(Dataset entries)

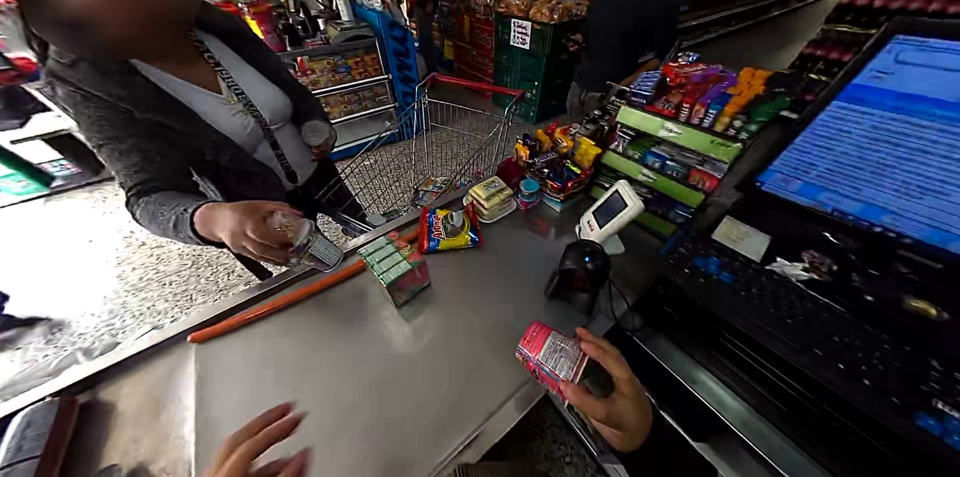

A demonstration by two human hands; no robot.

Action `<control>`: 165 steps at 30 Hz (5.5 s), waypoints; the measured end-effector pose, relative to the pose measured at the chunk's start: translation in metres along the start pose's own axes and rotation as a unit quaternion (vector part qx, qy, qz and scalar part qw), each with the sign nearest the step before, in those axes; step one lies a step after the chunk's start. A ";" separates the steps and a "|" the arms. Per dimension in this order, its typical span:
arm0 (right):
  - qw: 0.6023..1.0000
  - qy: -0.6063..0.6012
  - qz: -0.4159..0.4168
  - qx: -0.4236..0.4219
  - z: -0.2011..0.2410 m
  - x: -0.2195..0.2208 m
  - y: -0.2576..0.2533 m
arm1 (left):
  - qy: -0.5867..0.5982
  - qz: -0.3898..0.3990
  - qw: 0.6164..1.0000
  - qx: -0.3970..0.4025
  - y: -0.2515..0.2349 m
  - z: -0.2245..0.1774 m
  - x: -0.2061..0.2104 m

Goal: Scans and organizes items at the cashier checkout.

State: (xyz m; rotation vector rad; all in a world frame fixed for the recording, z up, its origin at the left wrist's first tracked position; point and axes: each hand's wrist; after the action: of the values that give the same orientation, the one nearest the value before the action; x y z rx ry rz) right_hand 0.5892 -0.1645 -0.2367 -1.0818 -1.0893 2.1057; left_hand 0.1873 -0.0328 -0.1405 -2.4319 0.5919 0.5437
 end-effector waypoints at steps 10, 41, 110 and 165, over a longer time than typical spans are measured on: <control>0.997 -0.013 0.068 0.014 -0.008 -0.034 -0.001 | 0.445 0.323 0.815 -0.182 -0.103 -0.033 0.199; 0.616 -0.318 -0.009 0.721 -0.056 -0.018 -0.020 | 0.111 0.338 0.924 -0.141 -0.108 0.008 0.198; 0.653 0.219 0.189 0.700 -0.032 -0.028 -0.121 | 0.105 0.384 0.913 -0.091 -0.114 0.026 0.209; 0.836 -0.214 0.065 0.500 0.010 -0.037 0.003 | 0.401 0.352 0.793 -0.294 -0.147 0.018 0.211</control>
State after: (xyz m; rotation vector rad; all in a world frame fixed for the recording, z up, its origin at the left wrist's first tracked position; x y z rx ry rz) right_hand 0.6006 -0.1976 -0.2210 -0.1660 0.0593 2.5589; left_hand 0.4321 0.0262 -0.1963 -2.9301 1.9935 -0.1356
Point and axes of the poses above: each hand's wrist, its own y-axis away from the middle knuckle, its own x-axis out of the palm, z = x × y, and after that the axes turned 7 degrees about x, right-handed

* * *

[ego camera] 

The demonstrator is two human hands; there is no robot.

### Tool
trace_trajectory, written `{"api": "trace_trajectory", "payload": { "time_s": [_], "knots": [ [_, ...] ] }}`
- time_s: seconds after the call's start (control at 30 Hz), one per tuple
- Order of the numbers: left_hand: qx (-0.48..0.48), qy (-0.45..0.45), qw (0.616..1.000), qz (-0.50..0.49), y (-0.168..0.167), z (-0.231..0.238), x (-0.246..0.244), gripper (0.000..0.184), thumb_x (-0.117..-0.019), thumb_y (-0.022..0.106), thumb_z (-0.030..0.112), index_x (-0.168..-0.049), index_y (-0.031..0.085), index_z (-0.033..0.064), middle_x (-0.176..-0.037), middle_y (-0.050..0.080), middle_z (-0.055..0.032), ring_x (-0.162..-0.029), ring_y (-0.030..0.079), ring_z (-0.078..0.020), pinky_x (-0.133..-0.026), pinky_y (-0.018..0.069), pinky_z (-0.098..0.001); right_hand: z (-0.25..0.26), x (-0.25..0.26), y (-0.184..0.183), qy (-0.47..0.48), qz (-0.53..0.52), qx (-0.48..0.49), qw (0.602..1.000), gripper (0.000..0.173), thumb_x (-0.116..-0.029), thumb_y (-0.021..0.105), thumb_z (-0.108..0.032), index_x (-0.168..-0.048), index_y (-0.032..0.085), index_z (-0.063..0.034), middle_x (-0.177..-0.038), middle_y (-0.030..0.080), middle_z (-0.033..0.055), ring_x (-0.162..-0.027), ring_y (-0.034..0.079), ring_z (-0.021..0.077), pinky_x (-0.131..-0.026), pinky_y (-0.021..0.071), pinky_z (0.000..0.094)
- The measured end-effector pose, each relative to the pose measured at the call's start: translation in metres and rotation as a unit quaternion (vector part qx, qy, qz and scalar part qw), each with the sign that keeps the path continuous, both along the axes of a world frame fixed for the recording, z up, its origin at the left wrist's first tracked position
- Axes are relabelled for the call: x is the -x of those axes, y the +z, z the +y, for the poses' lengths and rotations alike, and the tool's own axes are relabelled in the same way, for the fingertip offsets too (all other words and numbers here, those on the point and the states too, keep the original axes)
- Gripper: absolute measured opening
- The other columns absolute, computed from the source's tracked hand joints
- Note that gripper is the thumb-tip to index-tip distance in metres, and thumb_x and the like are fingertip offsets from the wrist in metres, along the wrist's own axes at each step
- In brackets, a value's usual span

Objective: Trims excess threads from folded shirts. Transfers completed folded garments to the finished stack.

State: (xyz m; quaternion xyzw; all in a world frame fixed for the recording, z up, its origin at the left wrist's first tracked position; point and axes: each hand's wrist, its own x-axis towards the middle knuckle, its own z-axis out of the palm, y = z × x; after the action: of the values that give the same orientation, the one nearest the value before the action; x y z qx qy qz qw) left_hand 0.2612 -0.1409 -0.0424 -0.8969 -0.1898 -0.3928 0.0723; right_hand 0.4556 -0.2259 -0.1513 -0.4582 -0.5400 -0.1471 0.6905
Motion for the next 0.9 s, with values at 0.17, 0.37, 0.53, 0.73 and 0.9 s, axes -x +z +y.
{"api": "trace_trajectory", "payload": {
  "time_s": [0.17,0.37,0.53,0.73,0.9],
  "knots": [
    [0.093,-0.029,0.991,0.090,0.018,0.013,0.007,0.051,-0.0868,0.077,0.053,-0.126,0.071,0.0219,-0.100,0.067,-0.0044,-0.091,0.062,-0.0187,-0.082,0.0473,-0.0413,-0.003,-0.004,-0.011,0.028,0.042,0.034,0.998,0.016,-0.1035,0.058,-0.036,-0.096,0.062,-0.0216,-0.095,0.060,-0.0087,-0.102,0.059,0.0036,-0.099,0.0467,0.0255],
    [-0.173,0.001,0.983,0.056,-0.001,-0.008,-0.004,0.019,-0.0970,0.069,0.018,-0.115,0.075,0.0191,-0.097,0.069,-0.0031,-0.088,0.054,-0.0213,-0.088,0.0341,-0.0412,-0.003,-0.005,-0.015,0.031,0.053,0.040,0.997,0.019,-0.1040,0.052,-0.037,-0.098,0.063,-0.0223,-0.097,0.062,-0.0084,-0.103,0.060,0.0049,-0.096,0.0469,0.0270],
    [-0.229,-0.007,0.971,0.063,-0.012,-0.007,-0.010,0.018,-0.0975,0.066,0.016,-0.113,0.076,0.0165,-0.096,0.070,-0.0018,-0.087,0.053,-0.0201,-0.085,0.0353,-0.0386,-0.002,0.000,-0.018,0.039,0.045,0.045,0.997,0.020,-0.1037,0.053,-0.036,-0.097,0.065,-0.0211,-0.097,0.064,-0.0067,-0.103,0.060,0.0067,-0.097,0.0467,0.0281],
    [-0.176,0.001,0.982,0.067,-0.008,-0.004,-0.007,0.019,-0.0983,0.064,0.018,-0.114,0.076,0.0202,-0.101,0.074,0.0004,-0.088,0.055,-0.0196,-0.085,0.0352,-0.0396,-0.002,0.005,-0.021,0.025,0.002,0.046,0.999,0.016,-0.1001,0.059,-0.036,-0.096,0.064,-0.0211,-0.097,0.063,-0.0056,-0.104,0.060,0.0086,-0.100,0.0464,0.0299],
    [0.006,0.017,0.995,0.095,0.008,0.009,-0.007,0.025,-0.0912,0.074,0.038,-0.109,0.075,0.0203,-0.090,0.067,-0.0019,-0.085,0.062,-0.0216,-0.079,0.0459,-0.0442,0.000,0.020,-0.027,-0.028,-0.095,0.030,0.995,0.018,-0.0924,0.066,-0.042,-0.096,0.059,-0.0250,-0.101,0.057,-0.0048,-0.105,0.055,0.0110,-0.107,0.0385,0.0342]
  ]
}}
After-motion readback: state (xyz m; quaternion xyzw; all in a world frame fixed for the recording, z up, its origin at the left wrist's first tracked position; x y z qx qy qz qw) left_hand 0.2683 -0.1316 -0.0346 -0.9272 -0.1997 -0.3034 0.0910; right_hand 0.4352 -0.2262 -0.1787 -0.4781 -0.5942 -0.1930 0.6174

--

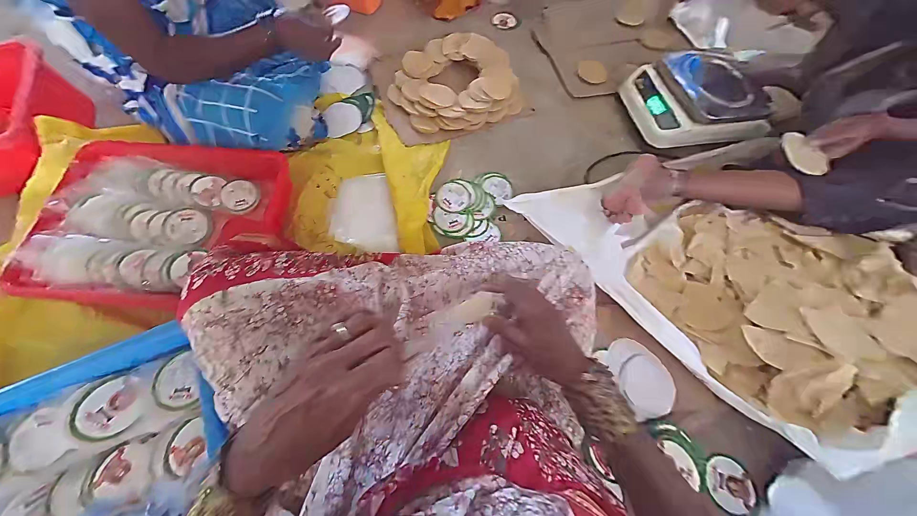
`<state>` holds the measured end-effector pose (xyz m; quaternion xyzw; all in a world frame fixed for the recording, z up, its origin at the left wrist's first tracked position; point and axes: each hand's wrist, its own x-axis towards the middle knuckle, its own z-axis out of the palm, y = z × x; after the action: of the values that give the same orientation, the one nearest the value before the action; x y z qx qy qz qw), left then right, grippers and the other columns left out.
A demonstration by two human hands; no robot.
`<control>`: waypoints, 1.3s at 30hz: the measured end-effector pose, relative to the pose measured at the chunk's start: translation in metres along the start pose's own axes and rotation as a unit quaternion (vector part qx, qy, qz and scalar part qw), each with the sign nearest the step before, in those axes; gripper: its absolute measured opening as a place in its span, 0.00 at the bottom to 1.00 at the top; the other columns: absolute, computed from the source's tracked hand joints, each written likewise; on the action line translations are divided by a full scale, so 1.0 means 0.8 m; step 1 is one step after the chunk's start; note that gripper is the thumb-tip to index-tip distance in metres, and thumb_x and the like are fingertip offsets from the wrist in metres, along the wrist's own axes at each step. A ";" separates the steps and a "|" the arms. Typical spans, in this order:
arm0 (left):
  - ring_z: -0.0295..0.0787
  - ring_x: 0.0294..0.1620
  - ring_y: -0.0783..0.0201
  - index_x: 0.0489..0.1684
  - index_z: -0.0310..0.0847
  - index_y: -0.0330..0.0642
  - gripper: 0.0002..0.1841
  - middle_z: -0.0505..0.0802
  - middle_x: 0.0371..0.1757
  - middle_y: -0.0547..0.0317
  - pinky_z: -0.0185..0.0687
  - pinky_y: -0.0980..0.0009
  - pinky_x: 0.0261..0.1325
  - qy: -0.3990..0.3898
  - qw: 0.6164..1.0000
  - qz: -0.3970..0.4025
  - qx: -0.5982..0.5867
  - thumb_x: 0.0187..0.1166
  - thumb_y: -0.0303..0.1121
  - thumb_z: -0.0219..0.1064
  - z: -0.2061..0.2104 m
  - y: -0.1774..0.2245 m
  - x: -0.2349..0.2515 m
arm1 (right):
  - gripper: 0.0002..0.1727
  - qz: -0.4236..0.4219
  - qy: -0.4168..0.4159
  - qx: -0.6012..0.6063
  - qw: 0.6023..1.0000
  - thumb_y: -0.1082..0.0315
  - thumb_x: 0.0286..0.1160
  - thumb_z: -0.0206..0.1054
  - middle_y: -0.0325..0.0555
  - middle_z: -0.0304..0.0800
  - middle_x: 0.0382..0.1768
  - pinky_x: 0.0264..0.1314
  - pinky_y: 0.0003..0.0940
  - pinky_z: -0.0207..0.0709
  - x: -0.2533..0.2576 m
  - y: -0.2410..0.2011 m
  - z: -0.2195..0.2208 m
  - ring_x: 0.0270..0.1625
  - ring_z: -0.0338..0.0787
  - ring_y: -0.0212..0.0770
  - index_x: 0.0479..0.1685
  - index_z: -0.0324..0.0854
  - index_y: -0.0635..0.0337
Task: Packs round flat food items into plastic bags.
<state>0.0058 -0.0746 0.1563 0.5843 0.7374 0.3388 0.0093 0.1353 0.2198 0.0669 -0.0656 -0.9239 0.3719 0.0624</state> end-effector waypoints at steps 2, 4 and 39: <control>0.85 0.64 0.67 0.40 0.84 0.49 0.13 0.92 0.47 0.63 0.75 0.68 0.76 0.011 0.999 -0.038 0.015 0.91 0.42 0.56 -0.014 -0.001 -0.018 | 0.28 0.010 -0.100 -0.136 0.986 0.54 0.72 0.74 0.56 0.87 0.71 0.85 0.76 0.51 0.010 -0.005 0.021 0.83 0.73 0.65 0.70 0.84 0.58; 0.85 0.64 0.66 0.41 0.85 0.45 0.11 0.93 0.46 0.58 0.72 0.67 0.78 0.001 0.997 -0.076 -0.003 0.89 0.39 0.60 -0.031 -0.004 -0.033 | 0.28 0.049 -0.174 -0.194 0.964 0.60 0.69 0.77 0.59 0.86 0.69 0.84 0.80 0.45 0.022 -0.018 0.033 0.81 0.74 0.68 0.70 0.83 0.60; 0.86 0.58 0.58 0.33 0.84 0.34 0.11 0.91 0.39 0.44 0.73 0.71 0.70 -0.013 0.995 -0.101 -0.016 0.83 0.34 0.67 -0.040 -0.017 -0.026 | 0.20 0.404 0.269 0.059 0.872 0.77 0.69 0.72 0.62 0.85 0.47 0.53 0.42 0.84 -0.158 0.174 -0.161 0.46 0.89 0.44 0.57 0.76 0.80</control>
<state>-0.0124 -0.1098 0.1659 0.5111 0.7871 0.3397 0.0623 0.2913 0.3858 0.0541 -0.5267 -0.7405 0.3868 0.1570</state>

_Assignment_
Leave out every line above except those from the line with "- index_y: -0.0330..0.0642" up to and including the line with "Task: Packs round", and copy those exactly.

_Task solution_
  - index_y: -0.0330..0.0642
  - gripper: 0.0002..0.1841
  - middle_z: -0.0505..0.0802
  - middle_x: 0.0371..0.1757
  - middle_y: -0.0547..0.0317
  - pinky_z: -0.0185..0.0687
  - pinky_y: -0.0980..0.0009
  - pinky_x: 0.0261..0.1325
  - qy: -0.3990..0.3898
  - qw: 0.6164..1.0000
  - qz: -0.3970..0.4025
  - qx: -0.5982..0.5867
  - thumb_x: 0.0187..0.1166
  - thumb_y: -0.0303..0.1121
  - thumb_z: -0.0219..0.1064
  - z: -0.2061..0.2104 m
  - y: -0.1774..0.2245 m
  - x: -0.2349..0.2515 m
arm1 (right):
  - gripper: 0.0002..0.1727
  - qz: -0.4236..0.4219
  - qy: -0.4168..0.4159
  - qx: -0.6012..0.6063
  - qw: 0.6023..1.0000
  - thumb_y: -0.1082..0.0315
  - thumb_x: 0.0286..0.1160
  - thumb_z: -0.0206..0.1054
  - middle_y: -0.0325..0.0555
  - middle_z: -0.0304..0.0800
  - middle_x: 0.0382..0.1768
  - pinky_x: 0.0264..0.1314
  - pinky_y: 0.0003..0.0940
  - pinky_z: -0.0207..0.0709
  - x: -0.2533..0.2576 m
  - y: -0.2410..0.2011 m
  - z: -0.2195..0.2208 m
  - ring_x: 0.0270..0.1625
  - ring_z: -0.0338..0.0787
  - ring_y: -0.0212..0.0770
  - index_x: 0.0479..0.1685
  - index_z: -0.0324..0.0854
  - index_y: -0.0635..0.0337
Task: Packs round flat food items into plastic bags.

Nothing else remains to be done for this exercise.